Мне было десять с половиной. Десять с половиной — и она просила меня дать сценические указания. Я ответила, довольно неучтиво: «Мама — всё то, чем не является отец. Она детектив. Она бандит. У нее 770 лиц. Мама — это та, кто уходит».
Честно говоря, Ада Лоп была лучшим интервьюером из всех, что мне встречались. Она умела застать человека врасплох. Она спрашивала о вещах, про которые никто больше не спрашивал. Её невозможно было узнать, но сама она выжимала из тебя все соки прямиком в свою чашку. Я всегда надеваю её обручальное кольцо, когда беру у кого-то интервью. В нём чёрный янтарь с золотым изъяном, похожим на глаз. И она сделала в точности то, о чём я просила.

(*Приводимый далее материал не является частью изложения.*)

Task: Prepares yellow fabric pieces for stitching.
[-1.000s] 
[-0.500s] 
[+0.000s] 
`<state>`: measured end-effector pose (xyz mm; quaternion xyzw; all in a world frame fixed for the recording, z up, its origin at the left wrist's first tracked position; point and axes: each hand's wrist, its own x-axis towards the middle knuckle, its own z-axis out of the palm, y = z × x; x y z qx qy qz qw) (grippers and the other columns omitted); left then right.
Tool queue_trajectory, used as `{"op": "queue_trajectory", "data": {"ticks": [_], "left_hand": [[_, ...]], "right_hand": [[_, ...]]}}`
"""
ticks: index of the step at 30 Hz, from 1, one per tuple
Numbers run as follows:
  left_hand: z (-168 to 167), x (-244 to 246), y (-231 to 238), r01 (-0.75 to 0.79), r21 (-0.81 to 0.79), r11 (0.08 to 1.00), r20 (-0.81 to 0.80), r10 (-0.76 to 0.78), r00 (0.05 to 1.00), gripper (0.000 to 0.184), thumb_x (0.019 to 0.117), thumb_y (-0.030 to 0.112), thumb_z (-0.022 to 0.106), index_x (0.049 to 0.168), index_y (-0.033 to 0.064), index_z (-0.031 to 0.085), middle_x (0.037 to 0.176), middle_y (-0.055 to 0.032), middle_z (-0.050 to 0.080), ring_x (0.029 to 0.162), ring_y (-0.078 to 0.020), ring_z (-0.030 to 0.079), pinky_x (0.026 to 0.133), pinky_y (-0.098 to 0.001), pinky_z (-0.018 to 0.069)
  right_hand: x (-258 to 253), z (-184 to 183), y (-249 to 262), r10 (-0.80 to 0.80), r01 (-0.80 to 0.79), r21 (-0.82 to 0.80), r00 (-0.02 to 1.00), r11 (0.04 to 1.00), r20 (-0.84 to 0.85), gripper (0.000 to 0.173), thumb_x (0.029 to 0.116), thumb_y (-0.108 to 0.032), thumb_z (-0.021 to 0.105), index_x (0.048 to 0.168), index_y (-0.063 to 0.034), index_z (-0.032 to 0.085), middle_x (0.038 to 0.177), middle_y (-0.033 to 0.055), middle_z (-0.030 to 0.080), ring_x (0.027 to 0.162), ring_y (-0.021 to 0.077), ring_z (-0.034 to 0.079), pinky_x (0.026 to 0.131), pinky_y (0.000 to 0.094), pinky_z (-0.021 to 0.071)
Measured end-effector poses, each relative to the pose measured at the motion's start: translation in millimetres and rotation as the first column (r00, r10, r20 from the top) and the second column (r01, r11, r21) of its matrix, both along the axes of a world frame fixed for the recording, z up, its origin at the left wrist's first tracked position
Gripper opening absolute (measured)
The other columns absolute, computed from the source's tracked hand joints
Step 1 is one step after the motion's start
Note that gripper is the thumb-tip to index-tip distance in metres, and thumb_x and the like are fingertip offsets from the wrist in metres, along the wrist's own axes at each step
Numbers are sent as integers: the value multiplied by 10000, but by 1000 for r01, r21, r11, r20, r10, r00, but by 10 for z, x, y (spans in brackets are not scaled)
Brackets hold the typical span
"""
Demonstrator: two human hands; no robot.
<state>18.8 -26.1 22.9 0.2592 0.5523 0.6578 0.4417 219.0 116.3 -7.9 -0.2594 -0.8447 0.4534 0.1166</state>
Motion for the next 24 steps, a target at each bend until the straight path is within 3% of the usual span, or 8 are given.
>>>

Когда моему отцу не удавалось что-то совершить, за дело бралась Ада; она научила меня делать карамболь и заполнять налоговую декларацию, а также безупречному плие и тому, что ради игры, ради истинной актёрской игры в нужный момент надо себя изуродовать. «Настоящее никогда не бывает миленьким, — сказала она. — Миленькие только куклы. А они вечно пьют из маленьких чашечек. Женщине нужна большая чашка».
В одной сказке все хорошие феи приходят благословить принцессу и наделяют её тем, в чем она нуждается. Красотой, хорошим певческим голосом, манерами, способностями к математике. Но одну фею пригласить забыли, и поэтому она прокляла малышку, чтобы та умерла молодой, и затем последовало множество всякой чепухи… мне на самом деле продолжение не интересно, это просто перегруженное деталями повествование о том, кто за кого выходит замуж.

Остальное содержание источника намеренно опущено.